**WHAT YOU HAVE TO DO:** Return each line of the records below in which the string "Please" turns up.

[Items listed in a dataset]
________________

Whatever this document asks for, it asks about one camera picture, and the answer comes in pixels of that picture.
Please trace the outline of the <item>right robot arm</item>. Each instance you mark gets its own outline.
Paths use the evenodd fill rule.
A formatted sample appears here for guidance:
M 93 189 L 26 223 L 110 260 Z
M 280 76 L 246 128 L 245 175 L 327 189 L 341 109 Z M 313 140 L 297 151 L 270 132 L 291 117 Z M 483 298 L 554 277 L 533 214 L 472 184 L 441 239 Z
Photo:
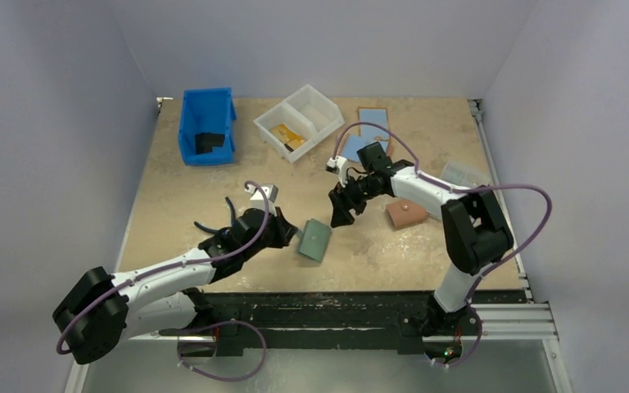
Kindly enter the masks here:
M 428 300 L 423 328 L 426 334 L 448 332 L 465 312 L 482 273 L 514 245 L 495 193 L 471 192 L 425 174 L 408 160 L 393 161 L 377 142 L 357 154 L 364 169 L 358 177 L 349 175 L 349 162 L 342 156 L 326 164 L 338 176 L 328 194 L 331 227 L 352 225 L 367 202 L 381 195 L 411 201 L 440 219 L 450 267 Z

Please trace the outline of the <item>green card holder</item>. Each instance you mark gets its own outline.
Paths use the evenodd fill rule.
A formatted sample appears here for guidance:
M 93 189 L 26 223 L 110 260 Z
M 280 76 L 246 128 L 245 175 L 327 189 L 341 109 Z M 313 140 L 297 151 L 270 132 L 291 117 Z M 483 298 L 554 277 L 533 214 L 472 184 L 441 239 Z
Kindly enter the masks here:
M 332 235 L 332 229 L 317 219 L 306 221 L 299 232 L 297 253 L 316 262 L 322 262 Z

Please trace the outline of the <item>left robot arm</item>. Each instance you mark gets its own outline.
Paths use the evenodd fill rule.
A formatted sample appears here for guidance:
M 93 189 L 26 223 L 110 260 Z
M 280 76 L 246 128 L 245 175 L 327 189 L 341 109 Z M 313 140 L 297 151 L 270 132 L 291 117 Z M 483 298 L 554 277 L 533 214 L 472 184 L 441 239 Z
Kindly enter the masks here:
M 229 227 L 170 260 L 129 272 L 88 270 L 55 308 L 59 355 L 90 364 L 121 341 L 164 329 L 200 335 L 211 324 L 199 287 L 240 271 L 259 252 L 288 246 L 298 232 L 277 208 L 250 208 Z

________________

**EXERCISE ANSWER:**
Please trace the outline of the <item>right robot arm</item>. Each instance you mark gets its own outline.
Please trace the outline of the <item>green card holder</item>. Each instance you mark gets its own outline.
Please trace the outline of the <item>left robot arm</item>. Each instance you mark gets its own outline.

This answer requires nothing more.